* Your instructions: The full set of records must be set down verbatim.

++++ Data

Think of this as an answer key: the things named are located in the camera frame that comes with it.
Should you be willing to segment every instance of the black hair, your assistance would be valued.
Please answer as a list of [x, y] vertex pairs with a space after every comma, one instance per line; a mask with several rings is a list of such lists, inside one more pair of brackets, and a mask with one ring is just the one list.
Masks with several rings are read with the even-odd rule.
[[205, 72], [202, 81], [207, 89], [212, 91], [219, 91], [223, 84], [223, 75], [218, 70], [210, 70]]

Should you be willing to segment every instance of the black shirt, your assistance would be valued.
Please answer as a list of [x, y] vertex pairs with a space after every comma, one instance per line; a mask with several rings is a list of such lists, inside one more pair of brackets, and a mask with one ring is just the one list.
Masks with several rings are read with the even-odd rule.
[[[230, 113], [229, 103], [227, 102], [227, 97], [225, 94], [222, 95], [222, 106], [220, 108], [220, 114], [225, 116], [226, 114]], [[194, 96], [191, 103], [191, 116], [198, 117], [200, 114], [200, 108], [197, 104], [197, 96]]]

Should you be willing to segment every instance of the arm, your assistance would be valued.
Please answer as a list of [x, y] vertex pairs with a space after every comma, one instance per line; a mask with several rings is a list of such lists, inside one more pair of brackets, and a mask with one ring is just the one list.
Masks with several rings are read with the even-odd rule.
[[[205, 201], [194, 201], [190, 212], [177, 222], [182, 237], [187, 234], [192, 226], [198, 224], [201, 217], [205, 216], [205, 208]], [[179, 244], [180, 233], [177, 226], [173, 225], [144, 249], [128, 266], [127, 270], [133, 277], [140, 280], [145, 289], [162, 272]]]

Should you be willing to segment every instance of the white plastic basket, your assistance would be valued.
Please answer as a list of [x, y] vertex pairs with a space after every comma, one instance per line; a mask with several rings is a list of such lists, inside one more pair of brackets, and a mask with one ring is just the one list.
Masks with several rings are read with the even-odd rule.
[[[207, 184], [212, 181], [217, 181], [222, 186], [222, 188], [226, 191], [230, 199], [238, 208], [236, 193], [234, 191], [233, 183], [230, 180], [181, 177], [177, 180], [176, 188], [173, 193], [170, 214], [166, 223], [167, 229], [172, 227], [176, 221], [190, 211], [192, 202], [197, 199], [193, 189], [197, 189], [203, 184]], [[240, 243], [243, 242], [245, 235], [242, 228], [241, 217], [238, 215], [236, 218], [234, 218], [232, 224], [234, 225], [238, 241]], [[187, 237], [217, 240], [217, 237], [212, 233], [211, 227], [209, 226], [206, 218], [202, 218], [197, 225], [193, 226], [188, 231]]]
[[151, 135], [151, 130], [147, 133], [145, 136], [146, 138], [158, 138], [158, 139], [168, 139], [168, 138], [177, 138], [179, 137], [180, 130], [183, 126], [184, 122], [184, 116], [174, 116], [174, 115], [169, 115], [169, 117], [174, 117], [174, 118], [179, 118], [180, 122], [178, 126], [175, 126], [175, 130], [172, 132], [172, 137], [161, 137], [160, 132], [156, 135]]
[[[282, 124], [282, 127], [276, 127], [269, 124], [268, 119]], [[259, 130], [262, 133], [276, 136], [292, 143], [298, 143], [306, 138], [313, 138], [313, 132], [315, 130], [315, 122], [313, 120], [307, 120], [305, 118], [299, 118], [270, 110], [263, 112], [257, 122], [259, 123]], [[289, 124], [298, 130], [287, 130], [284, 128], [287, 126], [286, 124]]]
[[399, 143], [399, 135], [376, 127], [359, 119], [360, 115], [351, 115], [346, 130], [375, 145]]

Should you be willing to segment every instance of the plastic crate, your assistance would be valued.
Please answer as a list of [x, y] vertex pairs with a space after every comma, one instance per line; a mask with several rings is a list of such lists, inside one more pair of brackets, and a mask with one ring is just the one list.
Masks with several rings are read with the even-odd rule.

++++++++

* Response to this task:
Think of this as an answer key: the things named are located in the camera frame that comes with it.
Should you be willing to segment every instance of the black hair, your assistance would be valued.
Please answer as a list of [x, y] vertex pairs with a space after every comma, one instance per line; a mask with several rings is a list of such lists, inside one more pair of brackets, and a mask with one ring is just the one list.
Masks with several rings are read with the even-odd rule.
[[205, 72], [202, 81], [207, 89], [212, 91], [219, 91], [223, 84], [223, 75], [218, 70], [210, 70]]

Should you be willing to segment every instance of the black shirt, your assistance would be valued.
Please answer as a list of [x, y] vertex pairs with a space after every comma, one instance per line; a mask with several rings is a list of such lists, inside one more pair of brackets, and a mask with one ring is just the one list.
Masks with several rings are read with the even-odd rule.
[[[230, 113], [229, 103], [227, 102], [227, 97], [225, 94], [222, 95], [222, 106], [220, 108], [220, 114], [225, 116], [226, 114]], [[194, 96], [191, 103], [191, 116], [198, 117], [200, 114], [200, 108], [197, 104], [197, 96]]]

Should you be willing to segment every instance of the arm, your assistance would be valued.
Please answer as a list of [x, y] vertex pairs with a space after every comma, one instance per line; a mask with several rings is a list of such lists, inside one more pair of brackets, and a mask with one ring is just the one list.
Masks with several rings are read with the even-odd rule.
[[[205, 201], [194, 201], [190, 212], [177, 222], [182, 237], [187, 234], [192, 226], [198, 224], [201, 217], [205, 216], [205, 208]], [[179, 244], [180, 233], [177, 226], [173, 225], [144, 249], [128, 266], [127, 270], [133, 277], [140, 280], [145, 289], [162, 272]]]

Should you be willing to segment every instance of the white plastic basket, your assistance would be valued.
Please answer as a list of [x, y] vertex pairs with a space after every comma, one instance per line; a mask with several rings is a list of such lists, inside one more pair of brackets, and a mask with one ring is just the one list.
Masks with several rings are read with the even-odd rule.
[[[207, 184], [212, 181], [217, 181], [222, 186], [222, 188], [226, 191], [230, 199], [238, 208], [236, 193], [234, 191], [233, 183], [230, 180], [181, 177], [177, 180], [176, 188], [173, 193], [170, 214], [166, 223], [167, 229], [172, 227], [176, 221], [190, 211], [192, 202], [197, 199], [193, 189], [197, 189], [203, 184]], [[240, 243], [243, 242], [245, 235], [242, 228], [241, 217], [238, 215], [236, 218], [234, 218], [232, 224], [234, 225], [238, 241]], [[187, 237], [217, 240], [217, 237], [212, 233], [211, 227], [209, 226], [206, 218], [202, 218], [197, 225], [193, 226], [188, 231]]]
[[151, 135], [151, 130], [147, 133], [145, 136], [146, 138], [158, 138], [158, 139], [168, 139], [168, 138], [177, 138], [179, 137], [180, 130], [183, 126], [184, 122], [184, 116], [174, 116], [174, 115], [169, 115], [169, 117], [174, 117], [174, 118], [179, 118], [180, 122], [178, 126], [175, 126], [175, 130], [172, 132], [172, 137], [161, 137], [160, 132], [156, 135]]
[[[282, 124], [282, 127], [276, 127], [269, 124], [268, 119]], [[259, 130], [262, 133], [276, 136], [292, 143], [298, 143], [306, 138], [313, 138], [313, 132], [315, 130], [315, 122], [313, 120], [307, 120], [305, 118], [299, 118], [270, 110], [263, 112], [257, 122], [259, 123]], [[289, 124], [298, 130], [287, 130], [284, 128], [287, 126], [286, 124]]]
[[399, 143], [399, 135], [376, 127], [359, 119], [360, 115], [351, 115], [346, 130], [375, 145]]

Should you be willing to segment every instance of the plastic crate, your assistance would be valued.
Please answer as a list of [x, y] vertex pairs with a space after every comma, one instance per line; a mask with several rings is a list of such lists, inside one more pair of brackets, and a mask with one ring is just the one list.
Masks with several rings are read with the even-odd rule.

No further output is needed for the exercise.